> _DATA SUPPLIED_
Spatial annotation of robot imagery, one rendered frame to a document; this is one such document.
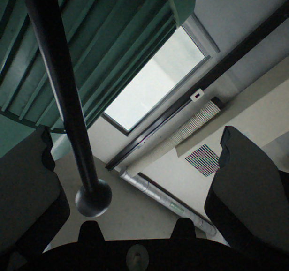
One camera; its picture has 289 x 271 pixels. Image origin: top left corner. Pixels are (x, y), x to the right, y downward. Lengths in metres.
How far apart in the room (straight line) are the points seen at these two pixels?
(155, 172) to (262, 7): 2.09
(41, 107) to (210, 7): 1.61
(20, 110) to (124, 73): 0.12
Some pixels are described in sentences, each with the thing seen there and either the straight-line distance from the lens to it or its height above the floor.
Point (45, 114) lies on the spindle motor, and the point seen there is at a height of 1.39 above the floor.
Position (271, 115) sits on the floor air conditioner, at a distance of 1.82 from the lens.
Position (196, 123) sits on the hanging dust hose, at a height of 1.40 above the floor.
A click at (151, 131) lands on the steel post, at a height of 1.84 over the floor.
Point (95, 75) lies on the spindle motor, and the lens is 0.17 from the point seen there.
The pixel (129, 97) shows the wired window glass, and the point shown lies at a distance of 1.72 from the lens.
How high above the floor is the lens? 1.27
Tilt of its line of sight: 20 degrees up
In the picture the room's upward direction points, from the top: 132 degrees counter-clockwise
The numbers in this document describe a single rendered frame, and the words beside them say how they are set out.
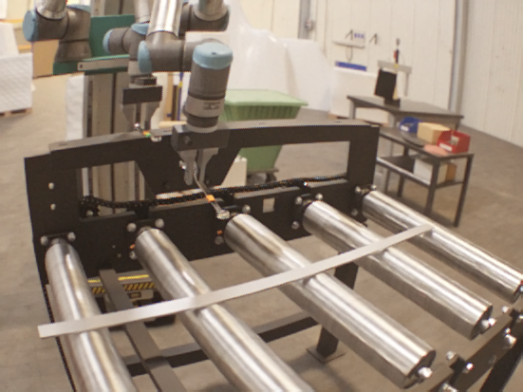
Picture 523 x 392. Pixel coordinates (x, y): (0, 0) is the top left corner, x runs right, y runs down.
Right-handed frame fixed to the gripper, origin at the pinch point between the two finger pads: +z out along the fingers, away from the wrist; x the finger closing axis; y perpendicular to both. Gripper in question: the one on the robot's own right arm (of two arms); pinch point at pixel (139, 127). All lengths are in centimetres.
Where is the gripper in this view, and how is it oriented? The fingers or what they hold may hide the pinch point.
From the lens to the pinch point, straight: 132.8
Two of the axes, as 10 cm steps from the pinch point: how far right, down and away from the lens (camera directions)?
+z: -0.7, 9.3, 3.7
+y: -5.1, -3.5, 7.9
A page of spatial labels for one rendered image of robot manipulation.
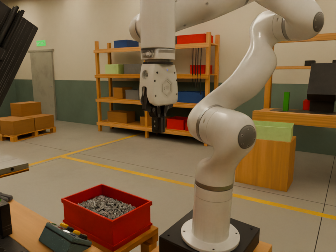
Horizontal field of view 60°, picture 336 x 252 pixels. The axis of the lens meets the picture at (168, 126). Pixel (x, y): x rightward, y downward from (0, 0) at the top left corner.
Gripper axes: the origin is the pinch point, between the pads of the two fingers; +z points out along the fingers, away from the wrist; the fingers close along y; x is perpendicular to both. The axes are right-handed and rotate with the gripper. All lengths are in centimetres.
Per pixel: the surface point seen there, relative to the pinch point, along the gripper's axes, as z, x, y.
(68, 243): 35.9, 23.8, -12.9
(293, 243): 130, 11, 190
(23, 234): 40, 46, -16
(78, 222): 45, 47, 6
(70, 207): 40, 52, 6
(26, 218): 40, 56, -10
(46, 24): -160, 804, 432
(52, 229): 35, 33, -12
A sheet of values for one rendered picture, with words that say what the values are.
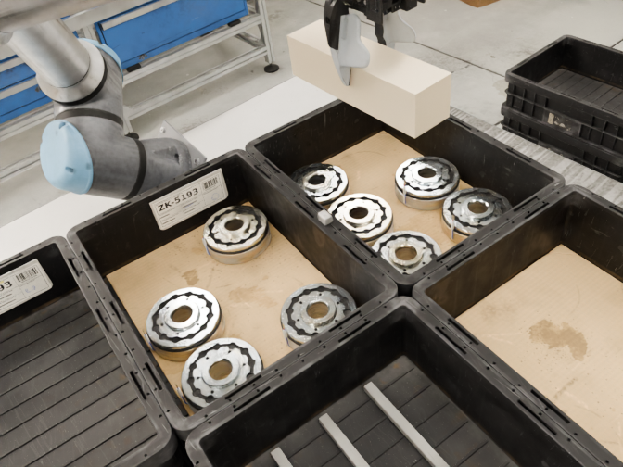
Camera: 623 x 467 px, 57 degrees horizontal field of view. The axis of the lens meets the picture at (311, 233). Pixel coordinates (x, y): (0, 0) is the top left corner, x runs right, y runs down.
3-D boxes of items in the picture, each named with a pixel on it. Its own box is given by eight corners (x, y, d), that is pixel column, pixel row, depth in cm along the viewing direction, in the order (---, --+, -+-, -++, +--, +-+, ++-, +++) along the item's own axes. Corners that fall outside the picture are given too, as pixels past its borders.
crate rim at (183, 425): (69, 243, 85) (62, 231, 84) (243, 157, 96) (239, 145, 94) (184, 448, 60) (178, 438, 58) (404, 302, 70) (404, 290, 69)
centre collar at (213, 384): (196, 367, 73) (194, 364, 72) (231, 348, 74) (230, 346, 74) (210, 397, 69) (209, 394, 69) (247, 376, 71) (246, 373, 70)
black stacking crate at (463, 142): (255, 200, 102) (242, 148, 94) (385, 132, 112) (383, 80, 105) (405, 346, 77) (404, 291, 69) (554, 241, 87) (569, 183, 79)
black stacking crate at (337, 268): (95, 284, 92) (65, 233, 84) (253, 201, 102) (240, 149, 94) (208, 485, 67) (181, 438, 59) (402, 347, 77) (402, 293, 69)
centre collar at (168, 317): (158, 317, 79) (157, 314, 79) (188, 296, 81) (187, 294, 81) (176, 337, 76) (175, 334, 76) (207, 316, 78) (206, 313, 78)
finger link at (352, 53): (354, 101, 69) (367, 22, 64) (323, 84, 73) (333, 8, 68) (373, 97, 71) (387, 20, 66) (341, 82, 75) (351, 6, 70)
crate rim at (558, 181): (243, 157, 96) (240, 145, 94) (383, 88, 106) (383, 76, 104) (404, 302, 70) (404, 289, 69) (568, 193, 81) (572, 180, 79)
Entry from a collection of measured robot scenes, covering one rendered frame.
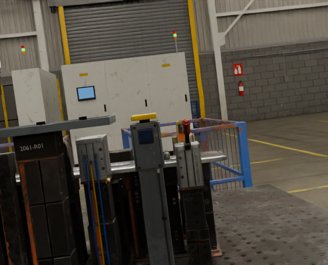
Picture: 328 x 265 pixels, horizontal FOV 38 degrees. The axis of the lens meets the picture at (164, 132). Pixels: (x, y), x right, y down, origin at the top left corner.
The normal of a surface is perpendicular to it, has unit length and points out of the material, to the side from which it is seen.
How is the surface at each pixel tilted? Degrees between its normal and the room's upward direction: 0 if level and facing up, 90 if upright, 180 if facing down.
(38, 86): 90
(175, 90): 90
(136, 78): 90
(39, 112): 90
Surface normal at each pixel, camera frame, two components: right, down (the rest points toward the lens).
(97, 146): 0.00, 0.07
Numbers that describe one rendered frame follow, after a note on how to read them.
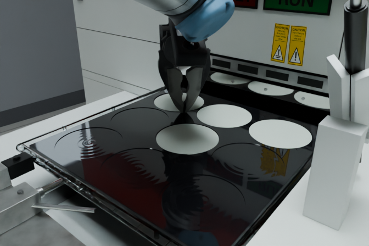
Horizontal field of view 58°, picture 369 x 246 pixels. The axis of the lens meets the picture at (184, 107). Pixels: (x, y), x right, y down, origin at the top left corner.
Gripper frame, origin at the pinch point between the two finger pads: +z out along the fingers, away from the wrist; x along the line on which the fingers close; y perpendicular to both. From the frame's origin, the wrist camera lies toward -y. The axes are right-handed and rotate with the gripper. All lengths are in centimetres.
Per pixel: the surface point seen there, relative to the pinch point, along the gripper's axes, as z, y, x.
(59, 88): 74, 220, 69
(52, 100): 82, 216, 75
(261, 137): 1.3, -10.7, -10.6
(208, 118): 1.3, -2.4, -4.0
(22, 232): 3.3, -23.7, 22.4
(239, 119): 1.3, -4.0, -9.2
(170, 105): 1.2, 4.4, 2.0
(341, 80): -17.2, -35.9, -4.5
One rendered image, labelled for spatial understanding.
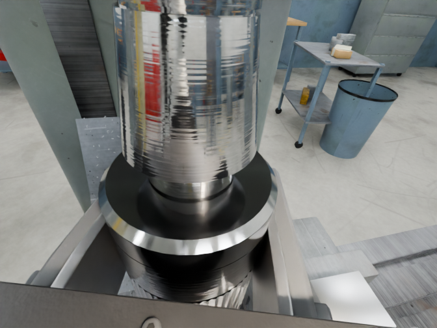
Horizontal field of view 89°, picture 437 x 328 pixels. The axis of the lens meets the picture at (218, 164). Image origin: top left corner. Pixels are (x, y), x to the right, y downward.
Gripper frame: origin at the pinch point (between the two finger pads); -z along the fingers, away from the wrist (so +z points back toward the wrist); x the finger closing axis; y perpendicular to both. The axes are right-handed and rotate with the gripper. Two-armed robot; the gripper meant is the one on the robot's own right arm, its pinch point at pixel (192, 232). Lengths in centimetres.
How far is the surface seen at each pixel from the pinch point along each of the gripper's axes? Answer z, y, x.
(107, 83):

> _ABOUT THIS EXERCISE_
Looking over the records, find each line with the word "rendered" and copy it.

> _EXERCISE SOLUTION_
Spatial annotation of robot imagery, one rendered frame to a document; this is one such document.
The numbers in this document describe a single rendered frame, and the words beside them say how they are set out.
A page of spatial labels for one rendered image of robot manipulation.
A sheet of values for one rendered picture, with words that say what the values are.
Entry from a collection of measured robot scenes, covering one rendered frame.
Numbers that describe one rendered frame follow, after a note on how to read them.
One rendered image, labelled for spatial understanding.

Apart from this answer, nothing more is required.